Card inray for providing light-emitting of LED and therefor the completed card}

The present invention relates to a card inlay included in the finished card, and more particularly to a card inlay capable of LED light emission.

Generally, the finished product card made of plastic material is used for bank cards, bank cards, debit cards, credit cards, financial cards such as credit card companies, membership cards used in shopping malls, department stores, mobile carriers, schools, libraries, etc. It refers to a card that collectively refers to the identification card used. This finished card uses the MS / IEC 7810 standard magnetic strip card to interface card information with the card terminal device and the MS method, and the contact integrated circuit (IC) card conforming to ISO / IEC 7816 standard card and device Interface card information in a contact manner via a contact plate. The non-contact IC card conforming to the ISO / IEC 14443 standard interfaces card information with the card terminal device in a non-contact manner through electrostatic coupling or electromagnetic induction. Such a card consists of a number of layers including a core layer, an overlay layer, an MS, an anti-scratch, and the like. Such a plurality of layers are overlapped with each other to apply heat and pressure to the metal plate to produce a disc with a thickness of about 0.76 mm, and the finished disc is cut into a size of 85.6 mm wide and 54 mm long to produce a single card.

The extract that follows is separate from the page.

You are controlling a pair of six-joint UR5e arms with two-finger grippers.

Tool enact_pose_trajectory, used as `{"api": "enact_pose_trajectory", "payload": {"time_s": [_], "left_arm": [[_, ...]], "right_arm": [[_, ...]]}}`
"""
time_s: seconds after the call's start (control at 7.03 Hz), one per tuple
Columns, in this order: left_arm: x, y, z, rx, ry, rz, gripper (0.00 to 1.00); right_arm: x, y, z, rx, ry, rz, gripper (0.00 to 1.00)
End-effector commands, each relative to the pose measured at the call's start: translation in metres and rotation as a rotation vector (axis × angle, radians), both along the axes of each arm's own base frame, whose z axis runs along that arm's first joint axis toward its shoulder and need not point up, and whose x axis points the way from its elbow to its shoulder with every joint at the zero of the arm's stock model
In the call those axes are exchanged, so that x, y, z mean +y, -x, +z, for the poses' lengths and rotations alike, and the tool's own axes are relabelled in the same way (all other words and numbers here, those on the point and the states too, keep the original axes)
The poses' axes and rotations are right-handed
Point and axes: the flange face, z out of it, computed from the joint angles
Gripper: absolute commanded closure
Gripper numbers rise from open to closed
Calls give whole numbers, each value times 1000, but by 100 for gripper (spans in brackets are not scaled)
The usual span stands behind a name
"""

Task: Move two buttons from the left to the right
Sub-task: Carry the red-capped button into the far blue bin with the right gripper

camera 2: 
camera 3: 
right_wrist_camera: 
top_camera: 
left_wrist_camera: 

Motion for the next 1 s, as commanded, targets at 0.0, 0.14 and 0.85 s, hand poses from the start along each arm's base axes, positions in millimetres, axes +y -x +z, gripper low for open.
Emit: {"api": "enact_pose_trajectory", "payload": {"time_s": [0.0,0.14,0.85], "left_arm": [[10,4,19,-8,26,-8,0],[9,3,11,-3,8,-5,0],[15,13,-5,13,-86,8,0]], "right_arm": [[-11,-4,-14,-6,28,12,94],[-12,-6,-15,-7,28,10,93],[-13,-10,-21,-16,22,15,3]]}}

The finished card produced through such a manufacturing process is difficult to appeal to the current user who expresses his or her personality because its shape and design are standardized. In addition, in the case of a card company that issues a finished product card, it is insufficient to inform the user of its brand image. In addition, when a user uses a finished card to make a payment or receives a service, the user may not be aware of how the card information included in the finished card is processed during the identification process, and may be helped by illegal copying of the card. There is a problem.

An object of the present invention is to solve the above problems, and the object is to cause the light to emit light as the finished card passes through the slot of the magnetic strip reader of the card terminal device.

Furthermore, it is an object of the present invention to provide a card that can express a user's unique style, not a general card.

Furthermore, an object of the present invention is to manufacture a card capable of confirming that the finished card correctly passes through the slot of the magnetic strip reader of the card terminal device by emitting light to the finished card.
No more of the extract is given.